Pendant l’orage/Le fleuve monte

Librairie ancienne Édouard Champion (p. 123-124).

LE FLEUVE MONTE



19 avril 1915.


Le fleuve monte, le fleuve de sang… Le premier Bulletin des Écrivains parut dans les premiers jours de novembre. Il notait sous sa rubrique « Tombés au champ d’honneur », dix-sept noms. Au mois de décembre, il y en avait vingt-cinq. Au mois de janvier, le total montait a trente-six ; au mois de février, il était de quarante-huit ; en mars, de cinquante-huit.
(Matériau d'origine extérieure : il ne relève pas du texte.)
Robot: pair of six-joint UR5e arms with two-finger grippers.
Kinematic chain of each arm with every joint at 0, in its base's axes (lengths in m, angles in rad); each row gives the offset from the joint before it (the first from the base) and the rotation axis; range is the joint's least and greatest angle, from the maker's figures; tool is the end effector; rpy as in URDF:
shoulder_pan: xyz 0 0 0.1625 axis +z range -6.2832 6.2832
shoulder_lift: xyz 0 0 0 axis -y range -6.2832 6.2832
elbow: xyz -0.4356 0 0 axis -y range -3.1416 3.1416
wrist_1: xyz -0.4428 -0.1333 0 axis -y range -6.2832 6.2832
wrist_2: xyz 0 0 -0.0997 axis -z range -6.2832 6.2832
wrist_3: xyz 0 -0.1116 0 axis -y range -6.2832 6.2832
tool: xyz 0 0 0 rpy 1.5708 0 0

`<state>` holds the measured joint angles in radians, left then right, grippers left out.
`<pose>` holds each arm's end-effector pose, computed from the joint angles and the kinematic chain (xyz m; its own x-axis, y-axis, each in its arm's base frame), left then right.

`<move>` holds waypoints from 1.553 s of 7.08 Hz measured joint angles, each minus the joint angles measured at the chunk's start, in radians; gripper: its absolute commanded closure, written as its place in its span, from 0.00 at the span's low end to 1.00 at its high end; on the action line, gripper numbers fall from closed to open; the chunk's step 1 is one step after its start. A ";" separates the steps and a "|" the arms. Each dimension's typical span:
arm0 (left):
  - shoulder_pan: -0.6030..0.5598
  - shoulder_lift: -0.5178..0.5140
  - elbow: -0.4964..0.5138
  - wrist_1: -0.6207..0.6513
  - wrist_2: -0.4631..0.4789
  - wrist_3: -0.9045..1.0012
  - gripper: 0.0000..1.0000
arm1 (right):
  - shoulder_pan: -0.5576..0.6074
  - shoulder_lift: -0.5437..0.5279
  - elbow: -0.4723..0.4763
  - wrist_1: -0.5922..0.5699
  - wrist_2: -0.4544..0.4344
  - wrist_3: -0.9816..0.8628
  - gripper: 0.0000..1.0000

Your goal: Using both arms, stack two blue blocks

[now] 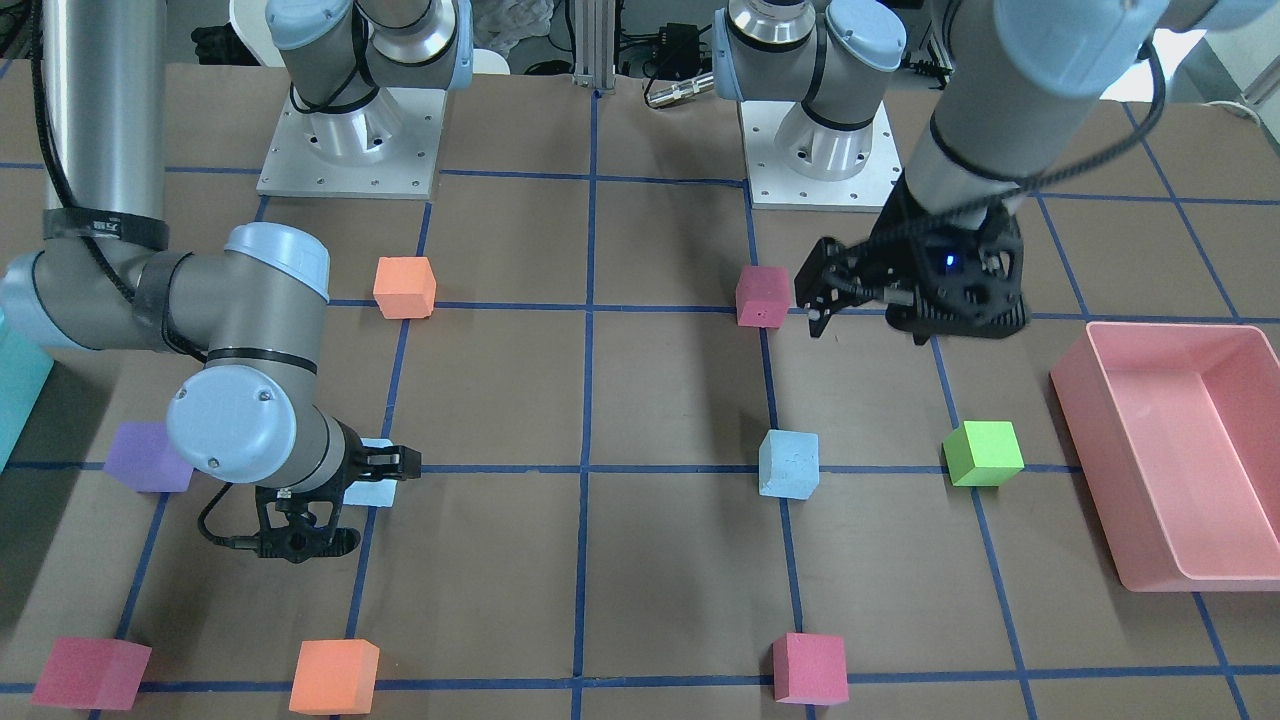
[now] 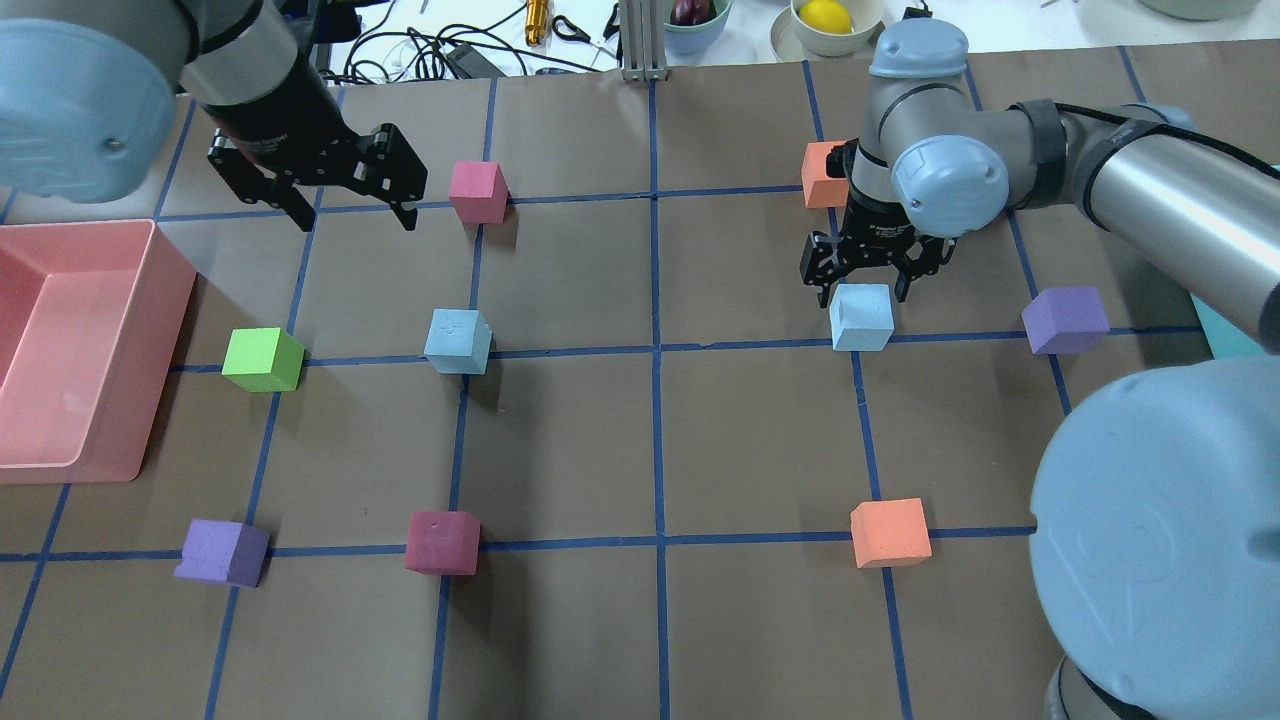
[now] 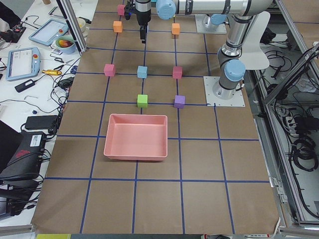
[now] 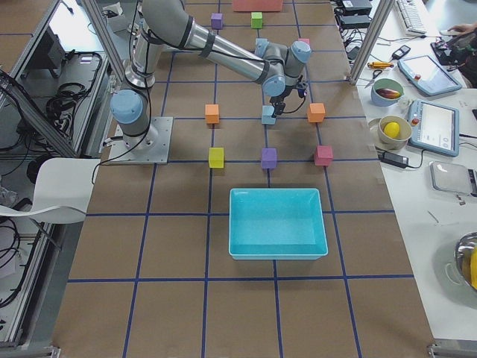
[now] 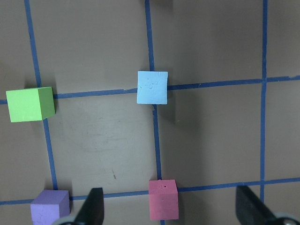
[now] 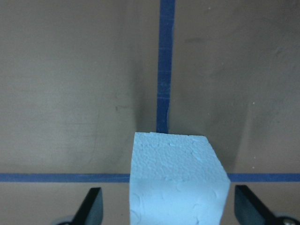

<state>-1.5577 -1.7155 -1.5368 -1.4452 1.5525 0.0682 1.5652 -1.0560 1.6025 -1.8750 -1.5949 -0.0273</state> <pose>-0.1274 -0.6060 0.4345 -0.9983 0.0553 0.0172 0.0551 0.9984 -0.0161 0.1269 -0.6635 0.1793 -0.9995 -0.0267 0.0168 -0.0219 0.9704 0.2405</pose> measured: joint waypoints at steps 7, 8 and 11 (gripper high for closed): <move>0.001 -0.337 -0.142 0.178 0.000 0.058 0.00 | 0.012 -0.045 0.028 -0.034 0.023 0.036 1.00; 0.001 -0.356 -0.147 0.187 -0.001 0.059 0.34 | 0.048 -0.082 0.034 -0.009 0.064 0.105 1.00; 0.000 -0.366 -0.140 0.204 0.000 0.061 0.58 | 0.249 -0.151 0.074 0.031 0.117 0.367 1.00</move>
<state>-1.5573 -2.0810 -1.6772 -1.2414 1.5523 0.1289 1.8138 -1.2067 1.6767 -1.8436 -1.4778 0.3401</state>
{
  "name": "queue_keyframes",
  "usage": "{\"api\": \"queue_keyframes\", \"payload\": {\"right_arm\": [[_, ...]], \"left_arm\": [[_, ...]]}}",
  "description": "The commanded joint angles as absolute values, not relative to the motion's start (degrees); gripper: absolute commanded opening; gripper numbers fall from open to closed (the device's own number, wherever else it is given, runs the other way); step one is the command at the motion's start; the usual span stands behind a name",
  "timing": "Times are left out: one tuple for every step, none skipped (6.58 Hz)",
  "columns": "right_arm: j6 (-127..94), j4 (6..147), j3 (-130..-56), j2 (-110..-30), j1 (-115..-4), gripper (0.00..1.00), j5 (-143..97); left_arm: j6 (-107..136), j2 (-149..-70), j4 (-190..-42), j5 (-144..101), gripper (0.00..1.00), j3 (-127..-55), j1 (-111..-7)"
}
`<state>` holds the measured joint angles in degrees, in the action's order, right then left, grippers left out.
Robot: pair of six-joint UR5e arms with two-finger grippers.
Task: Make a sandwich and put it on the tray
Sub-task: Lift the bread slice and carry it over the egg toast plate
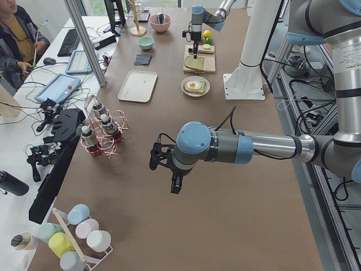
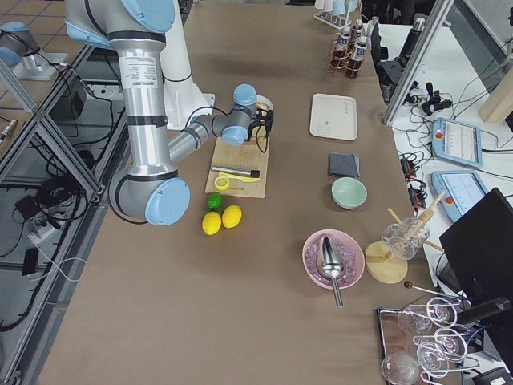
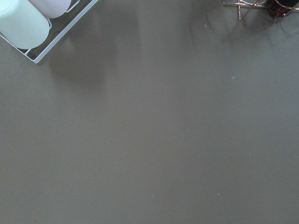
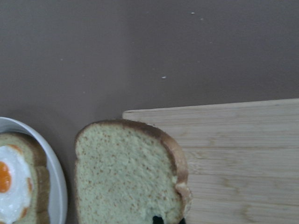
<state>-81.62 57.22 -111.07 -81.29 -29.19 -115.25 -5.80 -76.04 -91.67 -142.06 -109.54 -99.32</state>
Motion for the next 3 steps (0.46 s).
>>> {"api": "queue_keyframes", "payload": {"right_arm": [[-82.0,57.3,-108.3,-74.3,-27.5,0.00,-115.2],[-82.0,57.2,-107.2,-72.0,-26.4,0.00,-115.2],[-82.3,57.2,-105.6,-69.4,-25.0,0.00,-114.9]], "left_arm": [[-5.8,-76.0,-91.7,-142.2,0.97,-109.5,-99.3],[-5.8,-76.0,-91.7,-142.3,0.97,-109.6,-99.3],[-5.8,-75.9,-91.8,-142.4,0.97,-109.6,-99.3]]}}
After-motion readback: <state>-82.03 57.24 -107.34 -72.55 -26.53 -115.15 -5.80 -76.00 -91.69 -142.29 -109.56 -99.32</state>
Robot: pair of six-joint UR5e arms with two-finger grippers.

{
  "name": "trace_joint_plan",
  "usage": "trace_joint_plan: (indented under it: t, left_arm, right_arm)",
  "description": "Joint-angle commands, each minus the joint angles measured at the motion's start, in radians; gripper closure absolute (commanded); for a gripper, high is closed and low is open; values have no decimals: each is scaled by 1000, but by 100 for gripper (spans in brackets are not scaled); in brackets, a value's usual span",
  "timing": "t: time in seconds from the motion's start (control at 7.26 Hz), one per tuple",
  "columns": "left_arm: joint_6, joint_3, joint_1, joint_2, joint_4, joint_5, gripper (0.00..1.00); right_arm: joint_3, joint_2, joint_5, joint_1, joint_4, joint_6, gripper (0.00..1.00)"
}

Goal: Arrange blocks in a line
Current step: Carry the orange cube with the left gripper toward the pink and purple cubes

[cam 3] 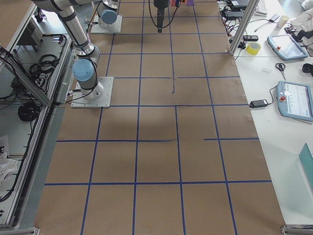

Il atteint soixante-huit en avril. À cette liste il faut ajouter onze disparus, trop bien nommés, car il y en a peu qui reviendront. C’est donc en huit mois révolus une moisson de quatre-vingts écrivains, la plupart tout jeunes. Depuis les temps civilisés aucune génération littéraire n’avait eu sans doute un pareil destin. Et il ne faut pas se flatter que cela soit fini. Peut-on se consoler en songeant que la moisson a été encore plus abondante de l’autre côté, non de la barricade, mais des tranchées ? En tout cas, cela ne ressuscitera pas les nôtres. Aujourd’hui, ceux que je veux pleurer plus spécialement ne figurent même pas sur ces listes. Ce sont les poètes, les écrivains, les créateurs de l’art ou de la pensée qui n’étaient encore rien qu’une fleur à peine ouverte et qui ont été et qui seront fauchés avant d’être connus même d’eux-mêmes. Des générations ont vécu, ont peiné, ont obscurément pensé à celui en lequel elles s’épanouiraient un jour, et voilà qu’il est tombé, comme la vie s’ouvrait pour lui. Salvete, flores martyrum ! comme dit le vieux poète Prudence. Sans doute, c’est un privilège de n’avoir pas goûté aux tristesses de la vie, mais qui n’en a pas connu l’amertume n’en a pas non plus connu la douceur, car amertume et douceur sont étrangement mêlées dans ce roseau qu’à vingt ans on s’apprête à broyer innocemment pour en extraire le suc. Ce n’est pas, croyez-le, que je fasse plus de cas de la vie qu’elle ne mérite. Mais serait-elle encore plus mauvaise, comme nous n’avons que celle-là, il est tentant de vouloir la connaître, et il est dur de s’en retourner sans avoir vu de la comédie traditionnelle autre chose qu’un tragique prologue.